#### Work order
Among the entries below, copy only the span from the line containing "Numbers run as" through the line containing "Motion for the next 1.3". Do so exactly, and skip the pictures.

#### Material supplied
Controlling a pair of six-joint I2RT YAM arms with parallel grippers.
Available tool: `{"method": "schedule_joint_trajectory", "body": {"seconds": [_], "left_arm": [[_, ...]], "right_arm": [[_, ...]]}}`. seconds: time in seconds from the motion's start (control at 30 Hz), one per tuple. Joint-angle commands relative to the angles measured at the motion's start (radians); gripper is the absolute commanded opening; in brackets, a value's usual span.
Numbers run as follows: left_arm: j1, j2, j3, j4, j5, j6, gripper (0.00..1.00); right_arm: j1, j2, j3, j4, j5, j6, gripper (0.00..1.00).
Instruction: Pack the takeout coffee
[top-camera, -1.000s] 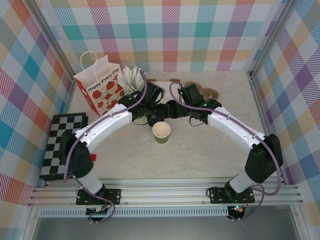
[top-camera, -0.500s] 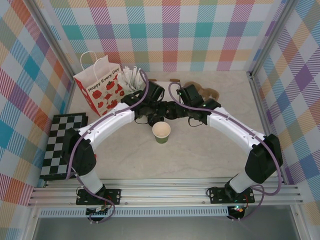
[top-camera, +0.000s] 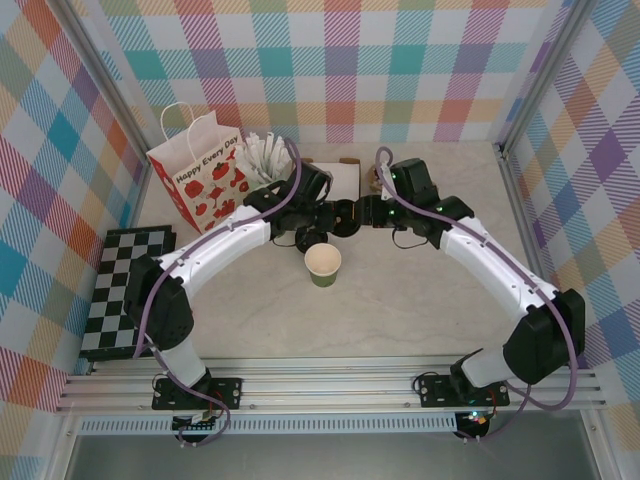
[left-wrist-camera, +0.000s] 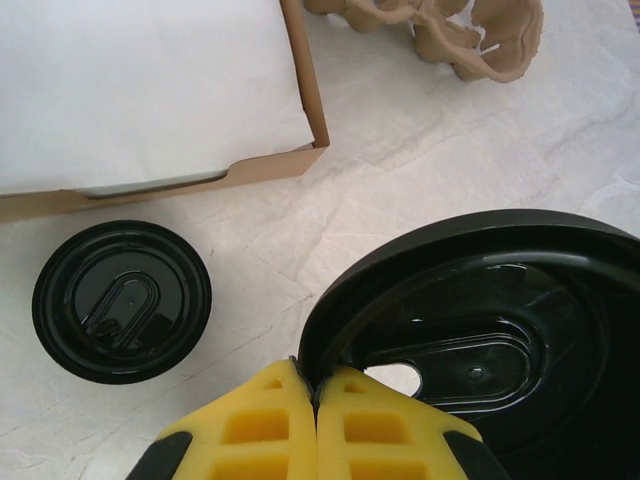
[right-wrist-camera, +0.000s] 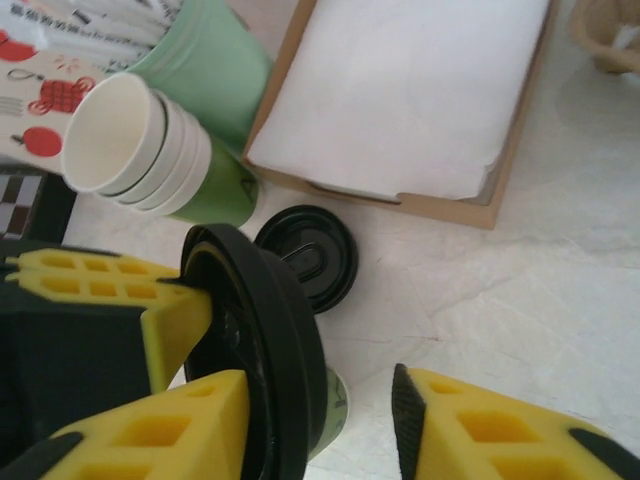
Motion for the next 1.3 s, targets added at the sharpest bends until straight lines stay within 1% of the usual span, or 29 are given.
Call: {"method": "schedule_joint_trajectory", "body": {"seconds": [0.0,0.1,0.17,0.3,0.4,0.5,0.57,0.63,0.73,0.77,0.83,0.9,0.97,1.0,1.03,1.07,1.1,1.13,1.17,1.2,1.27], "left_arm": [[-0.005,-0.045,-0.020,0.038,0.012,0.027,0.00],[-0.005,-0.047,-0.025,0.048,0.016,0.024,0.00],[-0.005,-0.049,-0.025,0.048,0.018,0.026,0.00],[-0.006,-0.058,-0.035,0.059,0.023,0.028,0.00],[-0.006,-0.064,-0.040,0.061,0.029,0.029,0.00],[-0.006,-0.081,-0.050,0.074,0.042,0.034,0.00],[-0.006,-0.102,-0.056,0.077,0.046,0.043,0.00],[-0.003,-0.130,-0.058,0.070,0.046,0.049,0.12],[0.002,-0.197,-0.081,0.067,0.045,0.061,0.37],[0.007,-0.227,-0.097,0.071,0.049,0.063,0.45],[0.018,-0.297,-0.138,0.091,0.059,0.061,0.60],[0.035,-0.382,-0.188,0.128,0.060,0.047,0.75],[0.062,-0.471,-0.244,0.173,0.046,0.005,0.88],[0.083,-0.513,-0.270,0.194,0.037,-0.029,0.94],[0.109,-0.550,-0.291,0.206,0.039,-0.066,0.98],[0.138,-0.577,-0.302,0.207,0.055,-0.096,1.00],[0.165,-0.589,-0.304,0.199,0.083,-0.117,1.00],[0.192,-0.598,-0.299,0.184,0.130,-0.130,1.00],[0.211,-0.595,-0.286,0.162,0.175,-0.132,1.00],[0.227,-0.583,-0.258,0.121,0.221,-0.127,1.00],[0.244,-0.543,-0.178,0.006,0.285,-0.105,1.00]], "right_arm": [[0.007,0.021,-0.002,0.016,-0.112,-0.007,0.41],[0.007,0.037,-0.002,0.016,-0.105,-0.004,0.42],[0.008,0.044,-0.004,0.024,-0.108,-0.001,0.40],[0.008,0.052,-0.004,0.040,-0.124,-0.001,0.28],[0.008,0.039,-0.016,0.056,-0.104,-0.011,0.21],[0.008,0.031,-0.014,0.051,-0.070,-0.062,0.14],[0.008,0.021,-0.011,0.052,-0.031,-0.124,0.09],[0.007,0.005,-0.008,0.067,-0.010,-0.191,0.05],[0.008,-0.031,-0.020,0.112,0.037,-0.308,0.02],[0.008,-0.048,-0.029,0.140,0.068,-0.360,0.00],[0.008,-0.077,-0.051,0.199,0.121,-0.454,0.00],[0.009,-0.109,-0.079,0.276,0.144,-0.601,0.00],[0.013,-0.149,-0.126,0.395,0.151,-0.754,0.00],[0.016,-0.190,-0.191,0.531,0.122,-0.894,0.00],[0.016,-0.222,-0.259,0.667,0.084,-1.005,0.00],[0.016,-0.250,-0.341,0.841,0.013,-1.133,0.00],[0.016,-0.263,-0.362,0.928,-0.042,-1.236,0.00],[0.017,-0.261,-0.342,0.937,-0.080,-1.351,0.00],[0.018,-0.257,-0.314,0.923,-0.096,-1.429,0.00],[0.019,-0.253,-0.298,0.936,-0.115,-1.508,0.00],[0.020,-0.250,-0.293,0.980,-0.194,-1.698,0.00]]}}
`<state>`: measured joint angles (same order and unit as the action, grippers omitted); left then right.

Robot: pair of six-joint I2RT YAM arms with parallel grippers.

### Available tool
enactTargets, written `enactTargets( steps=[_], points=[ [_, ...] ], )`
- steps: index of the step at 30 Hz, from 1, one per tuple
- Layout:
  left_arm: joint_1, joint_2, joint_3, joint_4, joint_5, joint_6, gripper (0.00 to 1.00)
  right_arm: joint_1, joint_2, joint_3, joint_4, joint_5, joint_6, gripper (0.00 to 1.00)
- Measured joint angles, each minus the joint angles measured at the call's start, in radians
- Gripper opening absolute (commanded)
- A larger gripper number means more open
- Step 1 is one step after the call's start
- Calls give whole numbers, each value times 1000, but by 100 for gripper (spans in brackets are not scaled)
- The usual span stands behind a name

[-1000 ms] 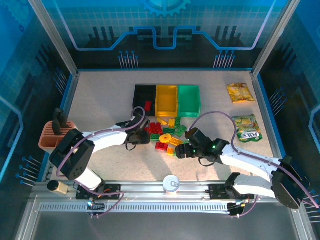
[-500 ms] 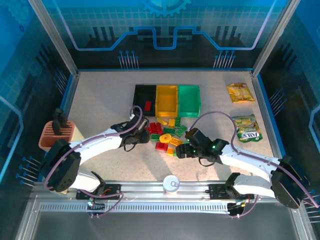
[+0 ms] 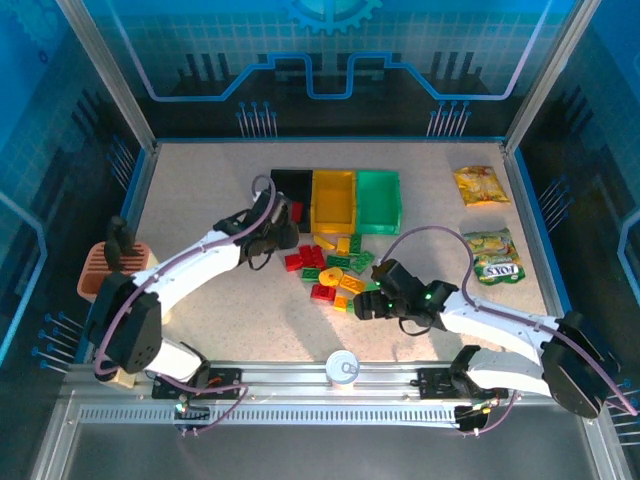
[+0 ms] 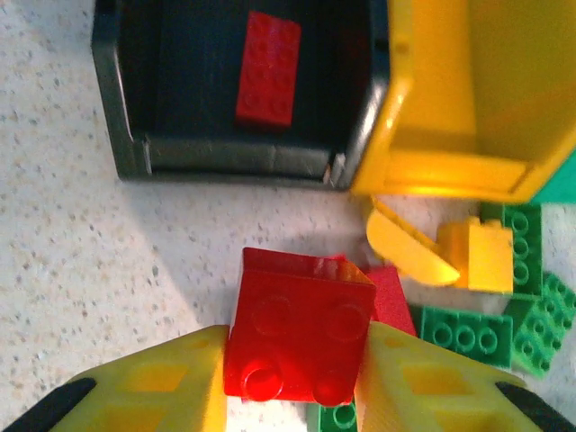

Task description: Sort the legos into containers by color

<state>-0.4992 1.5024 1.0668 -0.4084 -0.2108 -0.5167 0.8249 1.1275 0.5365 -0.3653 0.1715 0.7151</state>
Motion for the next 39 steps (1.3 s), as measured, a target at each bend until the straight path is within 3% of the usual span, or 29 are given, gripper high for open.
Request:
enactTargets(
  steps=[12, 27, 28, 30, 32, 39],
  points=[
    [86, 406, 462, -109, 34, 100, 36, 0, -75, -19, -22, 4, 2, 86],
    [108, 534, 553, -202, 33, 135, 40, 0, -123, -32, -66, 11, -2, 86],
    [109, 537, 555, -203, 34, 137, 41, 0, -123, -32, -68, 11, -5, 86],
    [111, 544, 565, -211, 34, 153, 60, 0, -123, -32, -71, 11, -8, 86],
    [111, 545, 576, -225, 33, 163, 70, 0, -123, -32, -72, 11, -9, 86],
    [112, 522, 594, -239, 44, 169, 73, 0, -130, -32, -76, 11, -8, 86]
  ],
)
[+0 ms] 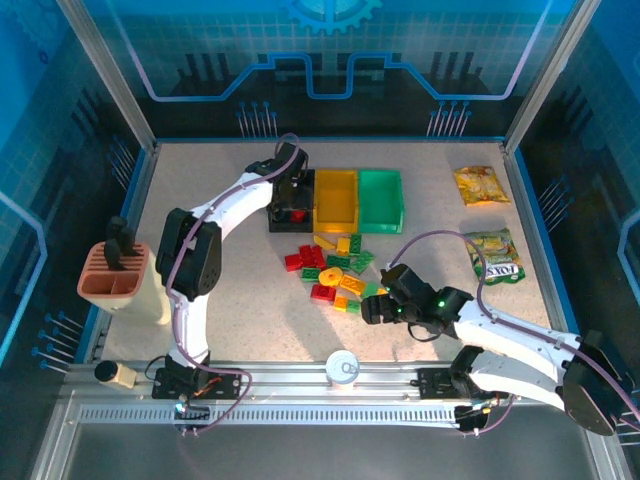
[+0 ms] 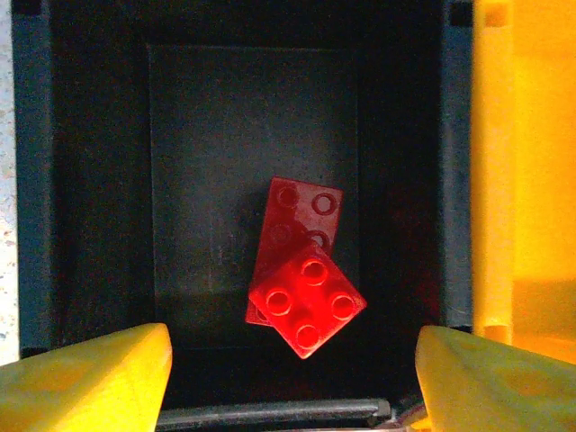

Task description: Sort the legos into containers by color

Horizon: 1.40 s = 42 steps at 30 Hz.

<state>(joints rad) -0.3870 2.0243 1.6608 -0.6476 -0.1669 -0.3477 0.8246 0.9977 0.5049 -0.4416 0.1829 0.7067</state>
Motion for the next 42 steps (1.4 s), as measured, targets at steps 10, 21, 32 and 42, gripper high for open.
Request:
enactTargets(
  steps=[10, 21, 32, 42],
  points=[
    [-8, -337, -236, 55, 28, -20, 72, 0, -9, 0, 2, -1, 0, 86],
    [-110, -479, -566, 131, 51, -59, 68, 1, 71, 0, 55, -13, 1, 85],
    [-117, -402, -658, 216, 80, -107, 64, 8, 85, 0, 62, -19, 11, 85],
    [-134, -319, -658, 243, 94, -125, 63, 8, 85, 0, 62, -19, 12, 85]
  ],
)
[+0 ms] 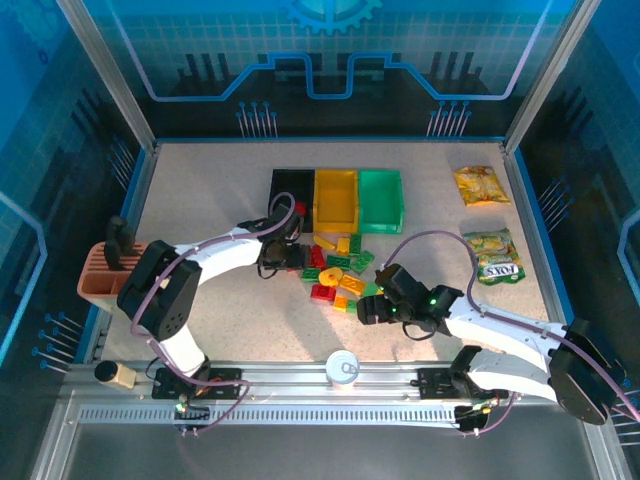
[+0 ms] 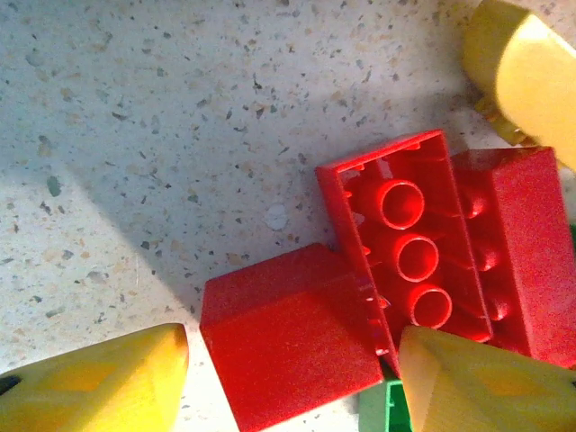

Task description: Sort the legos into containers by color

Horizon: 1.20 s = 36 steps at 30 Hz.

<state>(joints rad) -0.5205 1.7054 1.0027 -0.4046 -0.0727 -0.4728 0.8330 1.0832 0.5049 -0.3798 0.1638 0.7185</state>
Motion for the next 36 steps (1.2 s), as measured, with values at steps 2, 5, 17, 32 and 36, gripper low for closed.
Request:
enactTargets(
  steps=[2, 5, 17, 32, 36],
  points=[
    [0, 9, 2, 0, 0, -1, 61, 0, 0, 0, 0, 0, 0, 85],
    [0, 16, 3, 3, -1, -2, 53, 0, 0, 0, 0, 0, 0, 85],
    [-1, -11, 2, -4, -20, -26, 39, 0, 2, 0, 0, 1, 0, 85],
    [127, -34, 320, -93, -38, 10, 40, 0, 5, 0, -1, 1, 0, 85],
    [167, 67, 464, -123, -35, 29, 41, 0, -26, 0, -12, 4, 0, 85]
  ],
)
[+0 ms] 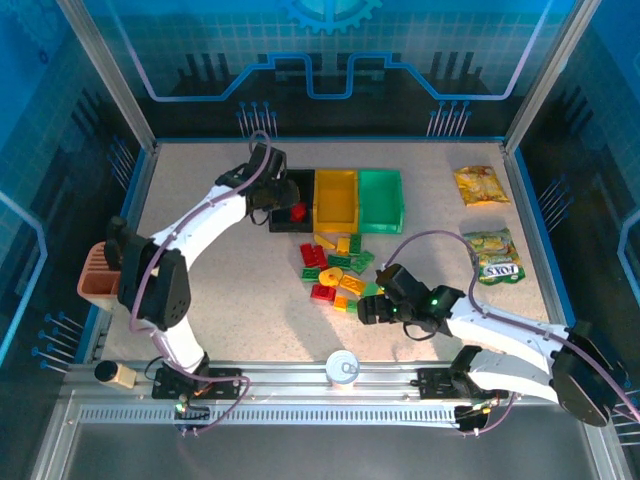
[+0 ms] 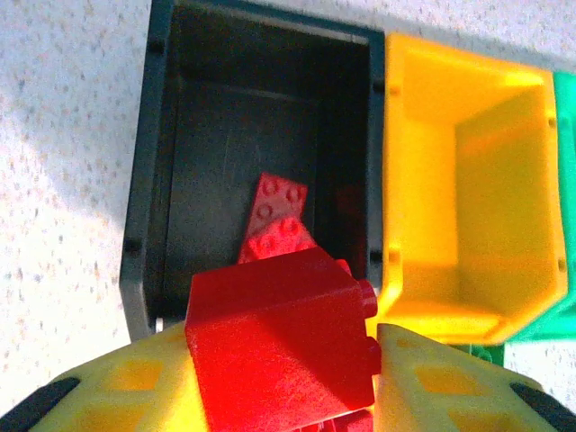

#### Answer section
Numbers run as follows: left_arm: j1, j2, j3, j4, j5, j6, gripper (0.00..1.00); right_arm: j1, j2, j3, j4, j5, j6, gripper (0.00..1.00).
Instruction: Pack the takeout coffee
[top-camera, -1.000s] 
[top-camera, -0.500s] 
[top-camera, +0.000s] 
[left-wrist-camera, +0.000s] 
[right-wrist-camera, +0.000s] 
Motion for the next 1.3 s, targets added at the sharpest bends until straight lines stay within 1% of the usual span, or 29 are given.

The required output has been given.